Twelve miRNAs and 9 genes which contribute to X-ray radiation resistance were identified. Among those with differential expression between the HONE1 and CNE2 cell lines, which played a regulatory role in multiple pathways, were hsa-miR-20a-5p, hsa-let-7a-5p, hsa-let-7f5p, hsa-let-7i-5p, hsa-miR-30e-5p, hsa-miR-148b-3p, and hsa-miR-200c-3p. The corresponding genes were MAPK1, SOS1, TGFBR1, TGFBR2, TP53, CASP3, CCNE2, PTEN, and CDK2.
放射治疗是鼻咽癌的主要治疗方法。细胞的放射抵抗机制与 miRNAs 有关。
研究 X 射线治疗后 HONE1 和 CNE2 细胞的 miRNA 谱。
用 4 Gy、8 Gy、16 Gy 和 20 Gy 剂量的 X 射线照射 HONE1 和 CNE2 细胞。筛选出治疗效果最好的 CNE2 细胞系和治疗效果最差的 HONE1 细胞系。用流式细胞术和细胞计数试剂盒-8(CCK-8)检测细胞凋亡和细胞活力。进行高通量测序。构建 miRNA 文库。进行 miRNA 注释表达分布、家族预测和靶基因相互作用、基因本体论和京都基因与基因组百科全书(KEGG)通路分析。
选择 24 小时 20 Gy 剂量 X 射线作为最佳治疗条件。CNE2_C、CNE2_M、HONE1_C 和 HONE1_M 的 miRNAs 分别占 CleanData 读数的 26.5%、31.7%、21.3%和 22.9%,rRNAs 的含量分别占 CleanData 读数的 24.9%、14.7%、25.1%和 25.1%。在 HONE1 和 CNE2 细胞系之间差异表达的 miRNAs 包括 hsa-miR-21-5p、hsa-let-7a-5p、hsa-miR-125a-5p、hsa-miR-26a-5p、hsa-let-7f-5p、hsa-miR-20a-5p 和 hsa-miR-24a-3p。在 HONE1_C 与 HONE1_M 之间也存在差异表达的 miRNAs,如 hsa-miR-21-5p 和 hsa-let-7i-5p。在 CNE2_C 与 CNE2_M 之间差异表达的 miRNA 是 hsa-miR-148b-3p。基因本体论分析显示,HONE1_M 与 CNE2_M 之间差异表达的 miRNA 相互作用基因主要富集在 RNA 聚合酶 II 启动子转录的负调控和正调控等生物学过程、细胞溶质等细胞成分以及蛋白结合因子等分子功能。KEGG 通路分析表明,HONE1_M 与 CNE2_M 之间差异表达的 miRNA 相互作用基因富集在癌症相关通路,如癌症通路、MAPK 信号通路和 Wnt 信号通路。
鉴定出 12 个与 X 射线辐射抵抗相关的 miRNAs 和 9 个基因。
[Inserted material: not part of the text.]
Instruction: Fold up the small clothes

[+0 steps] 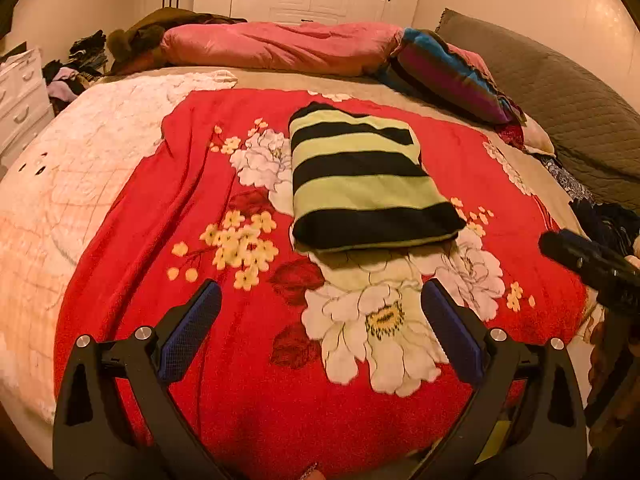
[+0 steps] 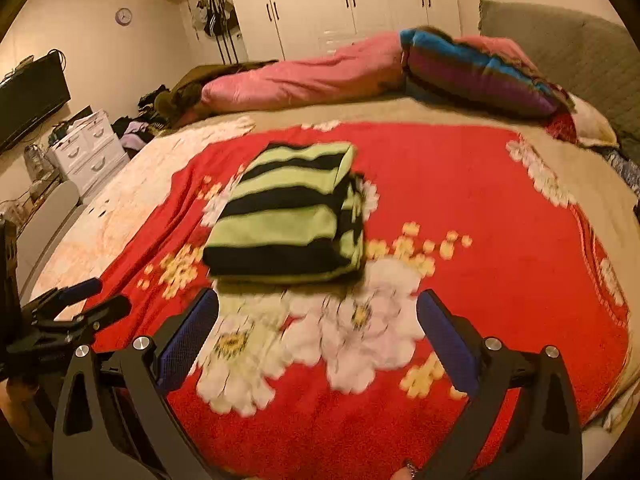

在 HONE1 和 CNE2 细胞系之间差异表达的 miRNA 中,hsa-miR-20a-5p、hsa-let-7a-5p、hsa-let-7f5p、hsa-let-7i-5p、hsa-miR-30e-5p、hsa-miR-148b-3p 和 hsa-miR-200c-3p 等 miRNA 在多个通路中发挥调节作用。相应的基因是 MAPK1、SOS1、TGFBR1、TGFBR2、TP53、CASP3、CCNE2、PTEN 和 CDK2。